As the healthcare industry shifts to value-based reimbursement and the associated reduction in reimbursement rates, hospitals look to cut costs throughout their organizations. With labor accounting for more than 60 percent of all hospital costs –nurses, who make up the bulk of those costs – find themselves shouldering the burden of labor-related cost reductions. These cost cutting activities manifest themselves through a reduction in staffing, leading to a decrease in nurse-patient ratios and the employment of less experienced professionals at lower salary levels.
For more than a decade, the federal government required hospitals accepting Medicare funding to “have adequate numbers of licensed registered nurses, licensed practical (vocational) nurses, and other personnel to provide nursing care to all patients as needed.”

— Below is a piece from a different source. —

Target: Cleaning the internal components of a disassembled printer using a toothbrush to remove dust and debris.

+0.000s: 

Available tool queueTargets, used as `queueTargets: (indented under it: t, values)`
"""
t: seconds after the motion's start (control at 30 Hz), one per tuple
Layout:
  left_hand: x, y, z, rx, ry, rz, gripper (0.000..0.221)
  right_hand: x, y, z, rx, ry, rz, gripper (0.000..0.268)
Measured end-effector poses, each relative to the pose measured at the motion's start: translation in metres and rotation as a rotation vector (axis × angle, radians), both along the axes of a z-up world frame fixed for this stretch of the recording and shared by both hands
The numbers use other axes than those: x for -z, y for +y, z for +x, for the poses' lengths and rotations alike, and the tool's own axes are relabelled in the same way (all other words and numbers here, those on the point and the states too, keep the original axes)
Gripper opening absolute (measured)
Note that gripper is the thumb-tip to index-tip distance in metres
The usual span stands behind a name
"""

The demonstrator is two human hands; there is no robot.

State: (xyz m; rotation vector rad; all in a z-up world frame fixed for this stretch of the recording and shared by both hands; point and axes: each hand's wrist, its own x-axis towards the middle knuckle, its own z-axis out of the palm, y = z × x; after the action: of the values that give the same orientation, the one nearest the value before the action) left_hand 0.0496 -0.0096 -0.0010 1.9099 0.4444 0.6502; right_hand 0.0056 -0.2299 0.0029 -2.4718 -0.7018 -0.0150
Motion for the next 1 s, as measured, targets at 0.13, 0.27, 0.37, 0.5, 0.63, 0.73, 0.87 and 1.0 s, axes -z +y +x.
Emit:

In 2004, California became the first and only state to date to require, by law, minimum nurse to patient ratios that must be maintained at all times by every care unit within a hospital. Seven other states require hospitals to maintain standing staffing committees responsible for plans and staffing policy (CT, IL, NV, OH, OR, TCX, WA), while five states require some form of disclosure and/or public reporting (IL, NJ, NY, RI, VT).
Impact of the California law
The California nurse staffing law requires hospitals to maintain minimum nurse-patient ratios that varied by unit and ranged from 1:1 in operating rooms to 1:6 on psychiatric wards. The legislation also requires “hospitals maintain a patient acuity classification system to guide additional staffing when necessary, assign certain nursing functions only to licensed registered nurses, determine the competency of and provide appropriate orientation to nurses before assigning them to patient care, and keep records of staffing levels.”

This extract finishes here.